Probably the single most important thing to know about folic acid is that it can prevent birth defects like spina bifida, the most common permanently disabling neural tube defect in the US.
It’s also one of a trio of B-vitamins—the others being B-12 and B-6—that can lower homocysteine, a nasty little inflammatory compound that increases the risk of heart disease and stroke.
Many people don’t really understand the difference between folate and folic acid. It’s actually rather simple. Folate is found in food (mainly green leafy veggies) while folic acid is a synthetic compound used in dietary supplements and in food fortification. Folate deficiency has been reported to be the most common vitamin deficiency in the US. Not only that, pregnancy actually doubles the need for dietary folate.
Folic acid supplementation and fortification have significantly reduced birth defects from spina bifida, and that’s a great thing. But folic acid supplementation has a dark side. While high folate status seems to reduce the risk for cancer, too much folic acid supplementation can increase it. In addition, excess folic acid consumption can mask a vitamin B12 deficiency.
The body takes the folates you get from food and turns them into the active, usable form of folate knon as tetrahydrofolate (THF). THF is metabolized in the small intestine, and everything is right with the world. But folic acid is processed in the liver, which doesn’t always do a great job of metabolizing it. That can leave you with a large amount of “unmetabolized” folic acid floating around your bloodstream, and that excess unmetabolized folic acid that may be the link to an increased cancer risk.

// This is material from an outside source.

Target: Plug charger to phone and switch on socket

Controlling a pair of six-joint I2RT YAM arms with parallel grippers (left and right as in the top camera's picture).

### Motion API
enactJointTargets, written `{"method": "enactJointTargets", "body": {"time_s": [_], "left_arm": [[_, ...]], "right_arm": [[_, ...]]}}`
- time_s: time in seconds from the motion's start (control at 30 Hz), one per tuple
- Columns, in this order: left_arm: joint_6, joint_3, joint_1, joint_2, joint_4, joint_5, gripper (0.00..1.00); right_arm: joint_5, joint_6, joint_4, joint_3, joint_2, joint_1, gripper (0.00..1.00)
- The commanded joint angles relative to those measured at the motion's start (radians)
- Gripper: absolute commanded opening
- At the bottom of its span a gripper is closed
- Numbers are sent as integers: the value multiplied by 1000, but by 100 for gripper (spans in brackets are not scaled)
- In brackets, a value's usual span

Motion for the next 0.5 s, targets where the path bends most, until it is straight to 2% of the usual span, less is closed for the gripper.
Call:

You can actually get supplements of folate in its already-metabolized, active form of 5-methyltetrahydrofolate (also abbrieviated as 5-MTHF). Some high-end manufacturers even use the active, 5-MTHF form of folate in their multivitamins. Those are definitely the ones you should look for.
You should definitely supplement if you’re pregnant or trying to get pregnant. It’s critical to have enough folate (or folic acid) in your system in the first weeks of pregnancy in order to prevent spina bifida and other neural tube defects. Since many women don’t discover they’re pregnant till they’re a few weeks in, experts recommend at least 400-800 mcg of folic acid supplementation for anyone of pregnancy age. At that level of supplementation, there should be no problems, but if it’s possible to find supplements that use the 5-methyltetrahydrofolate form of folate, you’re even better off.